Your task:
Please give the data again in full, exactly as provided.

====

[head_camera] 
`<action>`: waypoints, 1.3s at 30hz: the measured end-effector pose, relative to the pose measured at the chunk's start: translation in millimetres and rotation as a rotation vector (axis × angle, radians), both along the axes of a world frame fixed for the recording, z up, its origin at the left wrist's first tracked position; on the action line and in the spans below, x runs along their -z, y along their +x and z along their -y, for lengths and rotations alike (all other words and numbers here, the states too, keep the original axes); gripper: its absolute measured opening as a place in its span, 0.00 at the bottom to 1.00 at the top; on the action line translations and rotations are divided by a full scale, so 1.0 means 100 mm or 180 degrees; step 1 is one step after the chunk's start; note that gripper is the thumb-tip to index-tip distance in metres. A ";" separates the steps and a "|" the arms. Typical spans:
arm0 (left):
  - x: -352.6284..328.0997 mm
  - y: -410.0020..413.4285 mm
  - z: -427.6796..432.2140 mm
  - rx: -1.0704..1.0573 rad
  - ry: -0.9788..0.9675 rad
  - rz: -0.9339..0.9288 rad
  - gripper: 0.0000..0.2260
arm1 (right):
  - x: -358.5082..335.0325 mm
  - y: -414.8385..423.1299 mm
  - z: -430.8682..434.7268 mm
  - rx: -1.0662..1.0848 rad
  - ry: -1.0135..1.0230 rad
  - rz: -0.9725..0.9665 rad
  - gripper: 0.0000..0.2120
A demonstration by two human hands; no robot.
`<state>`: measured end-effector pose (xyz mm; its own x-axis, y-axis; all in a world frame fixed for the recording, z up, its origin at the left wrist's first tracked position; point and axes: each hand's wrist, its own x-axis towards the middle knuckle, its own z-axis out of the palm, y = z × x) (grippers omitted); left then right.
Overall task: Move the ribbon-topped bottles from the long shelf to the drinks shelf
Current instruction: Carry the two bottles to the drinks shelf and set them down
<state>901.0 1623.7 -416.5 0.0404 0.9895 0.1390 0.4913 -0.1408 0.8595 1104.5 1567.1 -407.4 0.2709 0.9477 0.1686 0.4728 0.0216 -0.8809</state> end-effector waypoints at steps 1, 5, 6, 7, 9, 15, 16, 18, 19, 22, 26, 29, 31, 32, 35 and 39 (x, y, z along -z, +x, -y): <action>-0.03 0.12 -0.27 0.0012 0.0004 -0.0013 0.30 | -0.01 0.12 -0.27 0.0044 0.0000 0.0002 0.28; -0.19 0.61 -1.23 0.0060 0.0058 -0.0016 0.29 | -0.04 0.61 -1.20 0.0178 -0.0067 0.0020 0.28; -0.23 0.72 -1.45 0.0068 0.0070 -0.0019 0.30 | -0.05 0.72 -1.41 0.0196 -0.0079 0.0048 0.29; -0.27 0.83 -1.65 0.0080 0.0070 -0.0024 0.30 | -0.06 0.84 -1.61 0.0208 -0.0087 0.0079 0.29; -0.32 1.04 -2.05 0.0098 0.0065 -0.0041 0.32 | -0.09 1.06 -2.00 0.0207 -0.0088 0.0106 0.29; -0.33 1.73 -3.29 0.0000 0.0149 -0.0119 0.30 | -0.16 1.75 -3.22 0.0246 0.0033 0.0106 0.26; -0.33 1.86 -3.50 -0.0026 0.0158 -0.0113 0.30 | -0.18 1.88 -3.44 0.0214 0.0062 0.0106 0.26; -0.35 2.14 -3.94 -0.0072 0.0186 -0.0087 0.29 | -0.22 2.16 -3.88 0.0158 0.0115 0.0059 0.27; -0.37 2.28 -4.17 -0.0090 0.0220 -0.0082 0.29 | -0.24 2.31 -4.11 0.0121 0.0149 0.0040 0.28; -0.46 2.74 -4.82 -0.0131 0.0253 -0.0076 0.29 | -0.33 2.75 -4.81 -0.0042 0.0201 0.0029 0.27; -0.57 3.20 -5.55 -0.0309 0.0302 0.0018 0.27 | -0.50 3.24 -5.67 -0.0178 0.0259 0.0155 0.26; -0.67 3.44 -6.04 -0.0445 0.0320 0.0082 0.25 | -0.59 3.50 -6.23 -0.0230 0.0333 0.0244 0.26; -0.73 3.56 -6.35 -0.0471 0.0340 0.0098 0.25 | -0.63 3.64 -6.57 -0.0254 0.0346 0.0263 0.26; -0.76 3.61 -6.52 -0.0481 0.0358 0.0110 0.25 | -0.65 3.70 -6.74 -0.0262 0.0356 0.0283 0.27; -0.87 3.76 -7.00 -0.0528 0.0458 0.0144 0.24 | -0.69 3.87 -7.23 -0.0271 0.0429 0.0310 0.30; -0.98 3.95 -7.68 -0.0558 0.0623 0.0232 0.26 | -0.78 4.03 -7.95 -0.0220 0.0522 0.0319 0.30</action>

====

Solution:
[head_camera] 
`<action>`: waypoints, 1.3s at 30hz: the measured end-effector pose, relative to the pose measured at the chunk's start: translation in millimetres and rotation as a rotation vector (axis × angle, radians), both along the axes of a world frame fixed for the recording, z up, its origin at the left wrist's first tracked position; on the action line and in the spans below, x runs along their -z, y along their +x and z along their -y, for lengths and rotations alike (all other words and numbers here, the states too, keep the original axes); gripper: its absolute measured opening as a place in its span, 0.00 at the bottom to 1.00 at the top; on the action line translations and rotations are divided by a full scale, so 1.0 means 100 mm or 180 degrees; step 1 is one step after the chunk's start; note that gripper is the thumb-tip to index-tip distance in metres. A ";" separates the steps and a "|" the arms. Typical spans:
arm0 (left):
  - x: -352.6284..328.0997 mm
  - y: -410.0020..413.4285 mm
  - z: -427.6796..432.2140 mm
  - rx: -1.0704..1.0573 rad
  - ry: -0.9788..0.9675 rad
  - rz: -0.9339..0.9288 rad
  - gripper: 0.0000..0.2260
arm1 (right):
  - x: -358.5082..335.0325 mm
  - y: -414.8385..423.1299 mm
  - z: -430.8682..434.7268 mm
  - rx: -1.0662..1.0848 rad
  - ry: -1.0135..1.0230 rad
  - rz: -0.9725..0.9665 rad
  - gripper: 0.0000..0.2120
A demonstration by two human hands; no robot.
`<state>`: measured end-effector pose (xyz mm; its own x-axis, y-axis; all in a world frame fixed for the recording, z up, its origin at the left wrist's first tracked position; point and axes: each hand's wrist, its own x-axis towards the middle knuckle, its own z-axis out of the palm, y = z × x) (grippers omitted); left then right.
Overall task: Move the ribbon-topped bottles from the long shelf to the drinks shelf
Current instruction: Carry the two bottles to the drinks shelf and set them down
<state>901.0 1623.7 -416.5 0.0404 0.9895 0.1390 0.4913 -0.1408 0.8595 1104.5 1567.1 -407.4 0.2709 0.9477 0.1686 0.4728 0.0216 -0.8809</state> end-effector waypoints at steps 1, 5, 6, 7, 9, 15, 16, 18, 19, 22, 26, 29, 31, 32, 35 and 39 (x, y, z along -z, +x, -y): <action>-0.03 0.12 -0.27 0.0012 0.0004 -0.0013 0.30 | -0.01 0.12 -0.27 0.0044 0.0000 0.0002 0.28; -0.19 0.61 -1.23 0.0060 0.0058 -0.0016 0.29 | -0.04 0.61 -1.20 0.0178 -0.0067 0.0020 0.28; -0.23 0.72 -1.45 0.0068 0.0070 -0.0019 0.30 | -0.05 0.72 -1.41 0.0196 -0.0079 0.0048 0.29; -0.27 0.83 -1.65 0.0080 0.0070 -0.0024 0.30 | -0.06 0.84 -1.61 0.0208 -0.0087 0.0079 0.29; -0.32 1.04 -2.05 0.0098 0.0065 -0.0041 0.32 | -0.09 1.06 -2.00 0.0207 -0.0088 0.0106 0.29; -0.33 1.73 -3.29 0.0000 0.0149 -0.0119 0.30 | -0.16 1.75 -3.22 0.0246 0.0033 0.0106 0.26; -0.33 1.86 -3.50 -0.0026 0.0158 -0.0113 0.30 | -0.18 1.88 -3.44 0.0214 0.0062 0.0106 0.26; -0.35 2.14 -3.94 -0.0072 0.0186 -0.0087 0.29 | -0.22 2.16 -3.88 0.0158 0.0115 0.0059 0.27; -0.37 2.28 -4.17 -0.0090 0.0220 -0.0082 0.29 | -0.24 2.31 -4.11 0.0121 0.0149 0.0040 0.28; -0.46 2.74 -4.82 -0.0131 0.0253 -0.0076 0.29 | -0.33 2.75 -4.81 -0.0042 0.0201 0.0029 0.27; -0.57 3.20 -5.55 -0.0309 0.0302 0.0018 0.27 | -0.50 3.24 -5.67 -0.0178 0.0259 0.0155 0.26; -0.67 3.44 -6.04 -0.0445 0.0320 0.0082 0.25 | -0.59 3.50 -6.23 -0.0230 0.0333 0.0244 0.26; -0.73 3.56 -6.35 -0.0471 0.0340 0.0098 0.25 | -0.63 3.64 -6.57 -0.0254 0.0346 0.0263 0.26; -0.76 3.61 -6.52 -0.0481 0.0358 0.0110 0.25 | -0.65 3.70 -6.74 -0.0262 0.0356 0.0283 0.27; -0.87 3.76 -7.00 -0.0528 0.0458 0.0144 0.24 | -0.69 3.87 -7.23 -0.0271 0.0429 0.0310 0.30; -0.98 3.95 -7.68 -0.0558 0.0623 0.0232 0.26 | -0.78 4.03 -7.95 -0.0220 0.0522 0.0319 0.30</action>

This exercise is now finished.